Осознав, что самостоятельно из этого болота я уже не выберусь, я обратилась за помощью.
Ее звали Фавия - и, несмотря на молодой возраст и легкомысленное поведение, она была хорошим психологом. Узнав о моих проблемах, она согласилась провести несколько сеансов, выслушать меня и помочь. Конечно, счета за консультации ощутимо били по семейному бюджету, но жаловаться было не на что. В конце концов, я сама довела все до такого состояния, что без помощи специалиста было не обойтись.

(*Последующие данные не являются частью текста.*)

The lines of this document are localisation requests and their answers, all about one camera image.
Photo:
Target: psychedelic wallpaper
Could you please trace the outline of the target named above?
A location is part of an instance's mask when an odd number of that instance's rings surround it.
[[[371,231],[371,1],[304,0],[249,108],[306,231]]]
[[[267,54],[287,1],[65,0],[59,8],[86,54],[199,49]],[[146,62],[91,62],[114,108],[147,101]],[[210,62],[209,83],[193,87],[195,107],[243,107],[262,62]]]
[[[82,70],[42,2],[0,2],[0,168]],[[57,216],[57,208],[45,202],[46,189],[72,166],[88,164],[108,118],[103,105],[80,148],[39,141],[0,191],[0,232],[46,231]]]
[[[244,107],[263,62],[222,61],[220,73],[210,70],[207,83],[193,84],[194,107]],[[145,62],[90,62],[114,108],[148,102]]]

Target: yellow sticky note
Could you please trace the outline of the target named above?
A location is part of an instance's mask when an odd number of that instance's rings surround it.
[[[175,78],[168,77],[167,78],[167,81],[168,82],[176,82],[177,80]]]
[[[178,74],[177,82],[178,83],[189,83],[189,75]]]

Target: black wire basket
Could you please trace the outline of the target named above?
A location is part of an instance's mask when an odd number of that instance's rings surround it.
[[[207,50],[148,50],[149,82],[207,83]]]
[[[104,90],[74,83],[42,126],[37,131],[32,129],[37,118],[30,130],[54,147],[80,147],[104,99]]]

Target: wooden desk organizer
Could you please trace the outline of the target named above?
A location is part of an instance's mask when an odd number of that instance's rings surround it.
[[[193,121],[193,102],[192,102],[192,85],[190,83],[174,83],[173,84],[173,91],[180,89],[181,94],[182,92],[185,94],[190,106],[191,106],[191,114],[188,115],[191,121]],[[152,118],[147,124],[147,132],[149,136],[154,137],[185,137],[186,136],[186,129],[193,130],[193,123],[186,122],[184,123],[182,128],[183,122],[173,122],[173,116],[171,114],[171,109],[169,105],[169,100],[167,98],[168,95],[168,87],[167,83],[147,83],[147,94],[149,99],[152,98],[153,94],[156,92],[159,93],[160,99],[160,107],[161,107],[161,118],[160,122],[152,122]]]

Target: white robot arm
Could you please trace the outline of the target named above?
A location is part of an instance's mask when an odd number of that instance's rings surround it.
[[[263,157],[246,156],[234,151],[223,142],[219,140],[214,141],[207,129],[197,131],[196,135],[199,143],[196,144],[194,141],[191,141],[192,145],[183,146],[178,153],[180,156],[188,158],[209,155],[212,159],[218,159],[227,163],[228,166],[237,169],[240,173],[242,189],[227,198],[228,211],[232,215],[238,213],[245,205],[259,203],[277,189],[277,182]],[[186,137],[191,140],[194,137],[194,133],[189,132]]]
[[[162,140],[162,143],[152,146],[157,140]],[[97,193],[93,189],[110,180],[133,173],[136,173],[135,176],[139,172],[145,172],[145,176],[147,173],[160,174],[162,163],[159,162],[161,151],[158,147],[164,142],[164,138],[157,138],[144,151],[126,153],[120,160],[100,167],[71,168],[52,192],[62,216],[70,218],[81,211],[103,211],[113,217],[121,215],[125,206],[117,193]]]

По поручению Фавии я делала много странных, на мой взгляд, вещей. Так, например, она поручила мне завести собственный огород и я, к собственному удивлению, покорно вспахивала землю на заднем дворе и щедро усыпала ее семенами. Задания Фавии, на первый взгляд бесполезные и даже нелепые, помогали справиться с собственными слабостями и лучше разобраться в себе. Например, если бы в мой восемнадцатый день рождения мне кто-то сказал, что я буду заниматься огородом, да еще и по ночам, пока дочери спят, я бы рассмеялась ему в лицо.
Помимо этого, я училась рисовать. Делая первые, неуверенные мазки кистью, я все больше поражалась таланту Шанталь, способной выводить на холсте настоящие шедевры. Для меня оставалось загадкой, как второклассница оказалась способна на такое, тогда как я могла только хаотично размазывать гуашь по поверхности картины.
Однако, это действительно помогло мне наладить контакт с дочерью, пусть и не так, как, наверное, предполагала Фавия.
- Ты что, рисуешь? - недоверчиво фыркнула Шанталь, выйдя однажды в коридор и застав меня за мольбертом. Дочь задумчиво наблюдала за тем, как я пытаюсь нарисовать что-то, хоть отдаленно похожее на бабочку, прежде чем сдалась:
- Не могу на это смотреть. Смотри, как надо, - и, окинув меня презрительным взглядом, она все-таки начала объяснять.